## What to do
A single number is the answer: the count of lines in the records that hold the word "frame".

## Source material
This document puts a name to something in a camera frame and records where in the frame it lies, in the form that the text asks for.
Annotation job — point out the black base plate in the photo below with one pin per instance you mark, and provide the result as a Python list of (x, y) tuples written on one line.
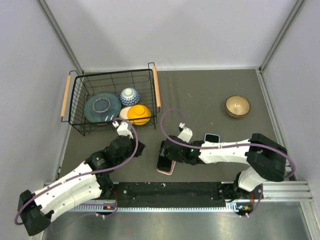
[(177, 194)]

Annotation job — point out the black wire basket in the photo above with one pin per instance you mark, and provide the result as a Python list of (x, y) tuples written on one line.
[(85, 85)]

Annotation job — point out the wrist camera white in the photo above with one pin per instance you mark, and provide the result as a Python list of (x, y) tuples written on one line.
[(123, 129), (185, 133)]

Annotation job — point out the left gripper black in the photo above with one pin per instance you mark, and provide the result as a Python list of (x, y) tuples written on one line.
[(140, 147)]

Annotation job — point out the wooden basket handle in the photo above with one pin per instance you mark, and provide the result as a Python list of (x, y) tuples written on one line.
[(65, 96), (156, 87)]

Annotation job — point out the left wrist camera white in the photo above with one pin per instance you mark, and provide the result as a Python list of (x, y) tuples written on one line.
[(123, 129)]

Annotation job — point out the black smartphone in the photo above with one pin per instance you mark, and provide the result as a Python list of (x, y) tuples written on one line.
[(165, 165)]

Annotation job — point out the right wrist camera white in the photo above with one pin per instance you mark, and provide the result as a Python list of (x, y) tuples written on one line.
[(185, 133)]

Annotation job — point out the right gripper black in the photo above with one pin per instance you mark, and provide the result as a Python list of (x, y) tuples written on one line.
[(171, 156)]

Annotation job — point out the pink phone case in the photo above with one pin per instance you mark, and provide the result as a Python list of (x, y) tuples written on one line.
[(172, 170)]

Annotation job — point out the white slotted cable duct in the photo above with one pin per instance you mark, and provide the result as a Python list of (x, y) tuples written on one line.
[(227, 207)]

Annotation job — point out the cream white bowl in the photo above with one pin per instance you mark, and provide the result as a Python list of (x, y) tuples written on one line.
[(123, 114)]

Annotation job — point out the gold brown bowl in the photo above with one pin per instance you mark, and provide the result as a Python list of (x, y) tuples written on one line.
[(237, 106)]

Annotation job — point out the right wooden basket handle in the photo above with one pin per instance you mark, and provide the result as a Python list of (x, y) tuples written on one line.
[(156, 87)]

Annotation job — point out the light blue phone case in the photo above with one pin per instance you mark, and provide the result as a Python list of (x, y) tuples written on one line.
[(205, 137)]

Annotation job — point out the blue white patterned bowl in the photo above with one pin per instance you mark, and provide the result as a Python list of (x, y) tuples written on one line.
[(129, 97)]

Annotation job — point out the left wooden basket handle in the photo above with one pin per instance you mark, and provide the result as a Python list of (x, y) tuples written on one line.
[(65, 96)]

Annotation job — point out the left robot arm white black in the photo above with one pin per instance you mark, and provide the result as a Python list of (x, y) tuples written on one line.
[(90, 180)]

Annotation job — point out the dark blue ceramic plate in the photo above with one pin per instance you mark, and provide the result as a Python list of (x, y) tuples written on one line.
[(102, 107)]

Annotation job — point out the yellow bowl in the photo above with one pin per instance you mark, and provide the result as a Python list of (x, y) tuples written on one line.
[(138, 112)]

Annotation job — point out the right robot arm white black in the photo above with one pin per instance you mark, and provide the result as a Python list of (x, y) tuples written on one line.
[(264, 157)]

---

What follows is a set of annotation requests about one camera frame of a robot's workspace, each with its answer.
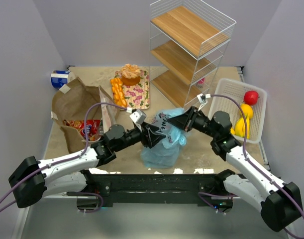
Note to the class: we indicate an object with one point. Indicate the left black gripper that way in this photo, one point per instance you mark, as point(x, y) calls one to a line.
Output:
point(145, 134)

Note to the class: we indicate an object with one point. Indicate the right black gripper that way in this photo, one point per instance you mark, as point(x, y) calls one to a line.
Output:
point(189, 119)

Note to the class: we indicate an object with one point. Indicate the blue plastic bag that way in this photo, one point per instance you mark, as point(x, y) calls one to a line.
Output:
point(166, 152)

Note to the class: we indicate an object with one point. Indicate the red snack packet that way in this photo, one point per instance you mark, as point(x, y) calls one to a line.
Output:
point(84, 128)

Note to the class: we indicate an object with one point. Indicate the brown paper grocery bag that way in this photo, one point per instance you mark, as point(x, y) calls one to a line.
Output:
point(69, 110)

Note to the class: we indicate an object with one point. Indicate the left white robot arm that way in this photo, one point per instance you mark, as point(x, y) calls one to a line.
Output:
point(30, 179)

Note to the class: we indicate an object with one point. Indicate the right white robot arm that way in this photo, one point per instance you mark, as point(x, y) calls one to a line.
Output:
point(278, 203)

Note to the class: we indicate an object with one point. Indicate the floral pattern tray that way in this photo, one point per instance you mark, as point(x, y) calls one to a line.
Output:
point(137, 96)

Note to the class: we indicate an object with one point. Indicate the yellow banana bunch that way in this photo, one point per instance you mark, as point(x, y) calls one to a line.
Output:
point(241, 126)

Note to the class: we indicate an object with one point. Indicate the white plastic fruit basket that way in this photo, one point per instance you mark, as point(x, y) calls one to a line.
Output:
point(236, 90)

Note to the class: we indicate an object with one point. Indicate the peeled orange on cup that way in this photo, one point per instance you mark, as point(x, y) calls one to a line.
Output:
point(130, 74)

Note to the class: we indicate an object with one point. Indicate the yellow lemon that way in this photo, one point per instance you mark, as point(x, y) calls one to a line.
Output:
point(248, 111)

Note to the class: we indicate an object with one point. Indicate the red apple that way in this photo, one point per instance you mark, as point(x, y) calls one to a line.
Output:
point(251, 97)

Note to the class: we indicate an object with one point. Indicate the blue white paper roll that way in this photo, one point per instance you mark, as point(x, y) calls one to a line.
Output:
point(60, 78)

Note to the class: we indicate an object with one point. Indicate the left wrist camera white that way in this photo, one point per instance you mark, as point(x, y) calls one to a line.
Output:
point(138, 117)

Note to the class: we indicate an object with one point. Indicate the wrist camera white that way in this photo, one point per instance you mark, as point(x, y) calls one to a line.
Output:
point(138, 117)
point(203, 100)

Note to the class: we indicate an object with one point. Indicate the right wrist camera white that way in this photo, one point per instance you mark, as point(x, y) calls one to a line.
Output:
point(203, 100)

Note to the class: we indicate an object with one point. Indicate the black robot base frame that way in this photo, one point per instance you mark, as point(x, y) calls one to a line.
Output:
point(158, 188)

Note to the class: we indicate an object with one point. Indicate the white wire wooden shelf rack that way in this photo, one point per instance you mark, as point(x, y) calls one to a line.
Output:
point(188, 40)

* * *

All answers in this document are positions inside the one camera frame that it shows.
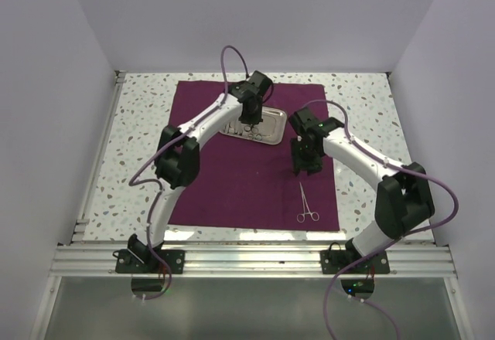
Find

## Result of the exercise
4